─── SUPPLIED ENTRIES

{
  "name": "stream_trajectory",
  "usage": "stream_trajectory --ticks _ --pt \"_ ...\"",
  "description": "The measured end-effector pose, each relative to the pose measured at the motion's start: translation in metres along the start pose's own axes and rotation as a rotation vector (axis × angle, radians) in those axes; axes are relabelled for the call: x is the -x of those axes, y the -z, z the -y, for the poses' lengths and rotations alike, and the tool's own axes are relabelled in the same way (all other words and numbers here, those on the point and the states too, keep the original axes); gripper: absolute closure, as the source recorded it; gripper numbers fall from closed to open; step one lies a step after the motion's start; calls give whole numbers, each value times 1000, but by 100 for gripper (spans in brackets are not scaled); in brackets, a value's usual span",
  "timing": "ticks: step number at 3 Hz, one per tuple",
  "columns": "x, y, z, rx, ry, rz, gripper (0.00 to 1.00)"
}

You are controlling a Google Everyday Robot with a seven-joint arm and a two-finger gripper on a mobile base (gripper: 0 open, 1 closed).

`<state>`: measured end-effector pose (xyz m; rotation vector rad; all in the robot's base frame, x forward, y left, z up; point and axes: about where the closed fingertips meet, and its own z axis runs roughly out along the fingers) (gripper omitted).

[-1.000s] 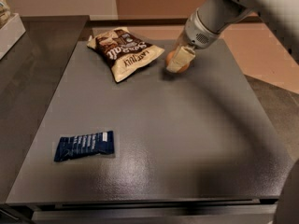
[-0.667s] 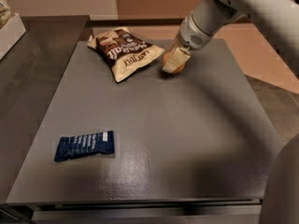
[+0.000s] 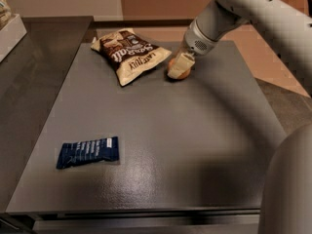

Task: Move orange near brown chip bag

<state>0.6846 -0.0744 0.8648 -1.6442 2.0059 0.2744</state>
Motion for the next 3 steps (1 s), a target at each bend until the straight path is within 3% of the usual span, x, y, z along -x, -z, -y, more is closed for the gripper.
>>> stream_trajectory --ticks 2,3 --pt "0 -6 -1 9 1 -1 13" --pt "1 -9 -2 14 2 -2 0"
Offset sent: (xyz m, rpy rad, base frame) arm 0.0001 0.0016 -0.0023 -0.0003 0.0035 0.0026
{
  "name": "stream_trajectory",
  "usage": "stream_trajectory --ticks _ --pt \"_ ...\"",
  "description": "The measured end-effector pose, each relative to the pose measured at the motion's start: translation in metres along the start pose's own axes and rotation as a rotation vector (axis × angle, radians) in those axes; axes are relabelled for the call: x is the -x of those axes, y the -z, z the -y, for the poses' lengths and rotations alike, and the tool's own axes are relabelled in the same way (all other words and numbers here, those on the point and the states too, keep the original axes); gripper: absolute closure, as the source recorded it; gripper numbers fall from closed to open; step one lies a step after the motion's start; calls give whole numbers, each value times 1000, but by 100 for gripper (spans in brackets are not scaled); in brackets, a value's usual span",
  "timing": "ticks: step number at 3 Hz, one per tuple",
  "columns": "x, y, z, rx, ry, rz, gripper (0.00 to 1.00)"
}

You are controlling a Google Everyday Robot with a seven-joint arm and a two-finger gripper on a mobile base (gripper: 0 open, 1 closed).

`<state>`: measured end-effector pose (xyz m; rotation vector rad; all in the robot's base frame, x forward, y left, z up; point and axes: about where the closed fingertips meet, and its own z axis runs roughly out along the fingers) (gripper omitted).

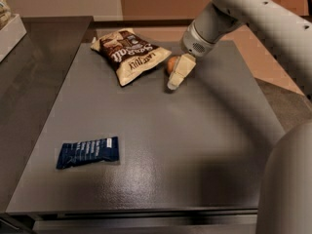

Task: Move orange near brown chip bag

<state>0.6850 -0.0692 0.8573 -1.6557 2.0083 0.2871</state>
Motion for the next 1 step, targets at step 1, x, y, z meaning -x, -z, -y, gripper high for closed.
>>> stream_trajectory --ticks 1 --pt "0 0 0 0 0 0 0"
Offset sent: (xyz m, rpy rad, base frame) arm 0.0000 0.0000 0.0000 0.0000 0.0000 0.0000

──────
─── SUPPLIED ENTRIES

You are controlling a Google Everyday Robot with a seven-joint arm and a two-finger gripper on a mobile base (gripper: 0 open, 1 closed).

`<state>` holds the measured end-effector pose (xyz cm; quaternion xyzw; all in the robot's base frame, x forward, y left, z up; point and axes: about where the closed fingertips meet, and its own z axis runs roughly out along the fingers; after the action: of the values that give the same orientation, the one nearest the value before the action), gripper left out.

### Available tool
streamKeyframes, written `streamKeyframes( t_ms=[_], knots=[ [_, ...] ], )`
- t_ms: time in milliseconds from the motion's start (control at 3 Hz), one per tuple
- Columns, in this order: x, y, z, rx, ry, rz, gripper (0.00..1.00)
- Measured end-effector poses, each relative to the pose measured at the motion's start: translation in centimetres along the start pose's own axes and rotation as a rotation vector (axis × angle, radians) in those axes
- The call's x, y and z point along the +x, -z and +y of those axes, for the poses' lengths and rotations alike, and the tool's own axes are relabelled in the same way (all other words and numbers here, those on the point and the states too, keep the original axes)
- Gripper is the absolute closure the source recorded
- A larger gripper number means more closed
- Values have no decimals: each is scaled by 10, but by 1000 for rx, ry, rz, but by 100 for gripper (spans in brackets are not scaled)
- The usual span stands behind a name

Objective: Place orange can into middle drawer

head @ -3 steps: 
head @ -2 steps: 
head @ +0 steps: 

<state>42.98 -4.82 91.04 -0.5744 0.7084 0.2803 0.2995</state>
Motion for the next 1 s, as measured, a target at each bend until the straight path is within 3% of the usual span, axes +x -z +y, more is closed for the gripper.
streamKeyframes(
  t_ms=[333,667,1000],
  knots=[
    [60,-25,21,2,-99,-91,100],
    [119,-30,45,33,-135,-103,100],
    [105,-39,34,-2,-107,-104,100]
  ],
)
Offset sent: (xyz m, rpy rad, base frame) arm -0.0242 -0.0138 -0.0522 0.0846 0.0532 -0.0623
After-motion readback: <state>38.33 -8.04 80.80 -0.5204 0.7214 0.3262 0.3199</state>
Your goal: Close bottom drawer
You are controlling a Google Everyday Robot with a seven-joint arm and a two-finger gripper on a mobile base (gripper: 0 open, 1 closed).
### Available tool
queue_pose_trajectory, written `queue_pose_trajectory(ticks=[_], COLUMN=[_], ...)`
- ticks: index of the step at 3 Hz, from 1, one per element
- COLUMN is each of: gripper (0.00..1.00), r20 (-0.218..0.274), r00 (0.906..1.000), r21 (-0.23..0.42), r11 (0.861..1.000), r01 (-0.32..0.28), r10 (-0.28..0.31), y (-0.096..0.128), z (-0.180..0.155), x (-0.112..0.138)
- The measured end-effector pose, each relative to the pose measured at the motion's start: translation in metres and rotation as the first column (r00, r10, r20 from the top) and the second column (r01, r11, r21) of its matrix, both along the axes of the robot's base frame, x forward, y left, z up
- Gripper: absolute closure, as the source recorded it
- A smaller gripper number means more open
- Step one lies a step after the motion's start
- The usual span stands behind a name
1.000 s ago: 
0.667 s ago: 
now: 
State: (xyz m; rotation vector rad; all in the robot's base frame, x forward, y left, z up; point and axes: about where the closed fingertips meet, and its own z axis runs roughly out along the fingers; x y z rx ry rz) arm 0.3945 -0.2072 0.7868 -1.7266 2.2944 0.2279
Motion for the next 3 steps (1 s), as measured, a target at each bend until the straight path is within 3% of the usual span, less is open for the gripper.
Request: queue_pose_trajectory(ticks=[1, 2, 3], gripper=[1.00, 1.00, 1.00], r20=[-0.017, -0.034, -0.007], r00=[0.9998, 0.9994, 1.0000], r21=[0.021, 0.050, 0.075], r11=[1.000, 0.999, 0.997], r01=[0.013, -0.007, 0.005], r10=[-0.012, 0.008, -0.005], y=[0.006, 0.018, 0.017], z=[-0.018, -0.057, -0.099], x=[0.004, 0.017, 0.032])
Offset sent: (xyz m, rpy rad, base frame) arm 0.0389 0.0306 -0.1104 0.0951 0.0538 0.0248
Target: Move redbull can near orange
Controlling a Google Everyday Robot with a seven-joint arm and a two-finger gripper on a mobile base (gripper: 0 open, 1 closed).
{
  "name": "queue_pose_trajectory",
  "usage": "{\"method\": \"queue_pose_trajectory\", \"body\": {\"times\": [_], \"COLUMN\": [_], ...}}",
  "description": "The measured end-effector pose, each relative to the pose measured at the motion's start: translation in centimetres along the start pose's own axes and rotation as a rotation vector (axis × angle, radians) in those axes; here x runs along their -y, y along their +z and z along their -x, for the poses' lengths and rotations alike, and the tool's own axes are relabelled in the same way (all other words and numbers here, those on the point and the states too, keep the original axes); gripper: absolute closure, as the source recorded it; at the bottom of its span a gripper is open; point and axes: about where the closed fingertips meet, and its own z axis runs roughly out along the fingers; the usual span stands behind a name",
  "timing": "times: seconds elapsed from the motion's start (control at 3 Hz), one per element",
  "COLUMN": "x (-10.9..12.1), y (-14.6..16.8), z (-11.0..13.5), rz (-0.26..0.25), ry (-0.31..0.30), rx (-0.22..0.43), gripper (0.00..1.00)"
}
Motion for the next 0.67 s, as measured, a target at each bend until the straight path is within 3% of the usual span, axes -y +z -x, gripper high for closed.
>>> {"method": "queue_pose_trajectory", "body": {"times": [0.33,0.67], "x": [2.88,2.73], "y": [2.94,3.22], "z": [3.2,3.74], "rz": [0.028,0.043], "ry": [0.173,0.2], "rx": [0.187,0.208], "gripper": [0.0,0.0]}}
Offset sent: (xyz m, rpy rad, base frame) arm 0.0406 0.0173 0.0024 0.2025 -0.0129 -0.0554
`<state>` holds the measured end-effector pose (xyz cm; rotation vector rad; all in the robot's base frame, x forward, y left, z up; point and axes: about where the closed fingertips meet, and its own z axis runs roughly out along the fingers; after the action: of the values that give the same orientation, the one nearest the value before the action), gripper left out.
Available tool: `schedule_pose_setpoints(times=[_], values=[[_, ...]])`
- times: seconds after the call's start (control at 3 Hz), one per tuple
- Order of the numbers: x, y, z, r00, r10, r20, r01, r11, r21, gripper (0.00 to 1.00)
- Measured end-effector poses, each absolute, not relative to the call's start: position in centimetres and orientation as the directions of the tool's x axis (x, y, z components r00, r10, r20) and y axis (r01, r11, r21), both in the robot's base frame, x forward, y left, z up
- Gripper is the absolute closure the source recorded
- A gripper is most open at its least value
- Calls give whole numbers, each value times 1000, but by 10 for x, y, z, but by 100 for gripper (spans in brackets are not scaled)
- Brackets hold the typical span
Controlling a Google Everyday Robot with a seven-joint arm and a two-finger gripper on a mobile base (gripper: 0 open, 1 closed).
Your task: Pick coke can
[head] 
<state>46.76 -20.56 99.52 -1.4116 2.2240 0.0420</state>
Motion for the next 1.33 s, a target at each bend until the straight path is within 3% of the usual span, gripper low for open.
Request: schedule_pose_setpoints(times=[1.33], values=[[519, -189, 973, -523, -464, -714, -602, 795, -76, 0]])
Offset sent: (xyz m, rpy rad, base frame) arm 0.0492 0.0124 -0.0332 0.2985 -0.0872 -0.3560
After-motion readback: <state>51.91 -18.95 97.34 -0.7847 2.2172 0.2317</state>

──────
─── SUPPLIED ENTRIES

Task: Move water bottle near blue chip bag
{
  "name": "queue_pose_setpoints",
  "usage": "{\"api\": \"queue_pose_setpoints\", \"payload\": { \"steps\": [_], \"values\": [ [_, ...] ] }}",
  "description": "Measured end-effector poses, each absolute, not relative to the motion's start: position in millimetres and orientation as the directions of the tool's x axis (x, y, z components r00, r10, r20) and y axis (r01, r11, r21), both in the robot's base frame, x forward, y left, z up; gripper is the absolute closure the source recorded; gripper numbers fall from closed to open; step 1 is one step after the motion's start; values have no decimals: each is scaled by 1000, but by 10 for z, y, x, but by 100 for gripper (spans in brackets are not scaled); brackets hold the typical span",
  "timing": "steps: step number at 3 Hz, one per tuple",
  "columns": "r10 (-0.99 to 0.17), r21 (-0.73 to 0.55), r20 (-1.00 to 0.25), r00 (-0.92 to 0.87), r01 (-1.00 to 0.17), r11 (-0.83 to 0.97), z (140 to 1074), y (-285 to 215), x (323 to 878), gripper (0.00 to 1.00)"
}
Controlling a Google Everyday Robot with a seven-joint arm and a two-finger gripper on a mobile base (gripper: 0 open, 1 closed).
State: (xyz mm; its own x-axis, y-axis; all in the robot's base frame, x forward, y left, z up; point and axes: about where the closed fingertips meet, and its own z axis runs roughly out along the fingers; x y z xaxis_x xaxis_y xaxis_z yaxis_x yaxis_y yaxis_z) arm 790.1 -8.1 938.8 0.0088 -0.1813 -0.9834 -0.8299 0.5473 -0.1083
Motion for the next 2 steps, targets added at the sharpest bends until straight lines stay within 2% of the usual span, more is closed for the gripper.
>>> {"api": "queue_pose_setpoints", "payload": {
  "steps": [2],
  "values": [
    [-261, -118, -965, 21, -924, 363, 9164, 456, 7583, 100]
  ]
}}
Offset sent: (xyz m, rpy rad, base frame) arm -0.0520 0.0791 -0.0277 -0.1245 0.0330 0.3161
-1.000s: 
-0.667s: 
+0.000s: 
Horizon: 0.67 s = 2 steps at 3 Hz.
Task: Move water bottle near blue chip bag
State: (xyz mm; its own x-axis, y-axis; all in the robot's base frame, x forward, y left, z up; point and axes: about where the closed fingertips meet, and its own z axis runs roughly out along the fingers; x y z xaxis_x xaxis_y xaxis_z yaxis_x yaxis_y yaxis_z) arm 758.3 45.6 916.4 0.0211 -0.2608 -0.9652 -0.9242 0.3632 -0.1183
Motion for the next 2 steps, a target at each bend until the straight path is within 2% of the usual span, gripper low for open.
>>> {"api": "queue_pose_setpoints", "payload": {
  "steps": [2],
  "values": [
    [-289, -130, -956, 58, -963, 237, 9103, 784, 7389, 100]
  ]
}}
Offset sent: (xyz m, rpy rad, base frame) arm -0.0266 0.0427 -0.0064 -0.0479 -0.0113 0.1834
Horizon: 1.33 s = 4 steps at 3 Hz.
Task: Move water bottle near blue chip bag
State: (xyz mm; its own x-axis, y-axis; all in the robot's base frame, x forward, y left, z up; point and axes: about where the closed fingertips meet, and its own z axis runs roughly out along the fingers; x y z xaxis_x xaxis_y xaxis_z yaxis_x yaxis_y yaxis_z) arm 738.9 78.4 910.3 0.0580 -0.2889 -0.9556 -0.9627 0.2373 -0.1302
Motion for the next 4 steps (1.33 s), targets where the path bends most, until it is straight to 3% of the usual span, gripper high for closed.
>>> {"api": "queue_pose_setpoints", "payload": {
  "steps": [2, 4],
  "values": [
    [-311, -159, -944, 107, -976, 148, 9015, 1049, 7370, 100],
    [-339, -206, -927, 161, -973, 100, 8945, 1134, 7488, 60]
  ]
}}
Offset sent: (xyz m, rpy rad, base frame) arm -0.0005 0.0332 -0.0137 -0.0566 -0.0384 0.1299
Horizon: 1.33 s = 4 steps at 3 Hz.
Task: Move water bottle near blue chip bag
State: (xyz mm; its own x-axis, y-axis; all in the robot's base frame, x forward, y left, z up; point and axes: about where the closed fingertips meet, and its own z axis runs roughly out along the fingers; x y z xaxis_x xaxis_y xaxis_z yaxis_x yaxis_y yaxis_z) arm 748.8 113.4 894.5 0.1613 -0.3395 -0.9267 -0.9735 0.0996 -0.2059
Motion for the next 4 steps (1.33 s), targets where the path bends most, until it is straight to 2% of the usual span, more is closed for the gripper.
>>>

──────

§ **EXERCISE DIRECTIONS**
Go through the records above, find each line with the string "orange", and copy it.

§ **RESPONSE TO THIS TASK**
Task: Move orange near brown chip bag
Task: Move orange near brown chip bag
Objective: Place orange can into middle drawer
Target: Move redbull can near orange

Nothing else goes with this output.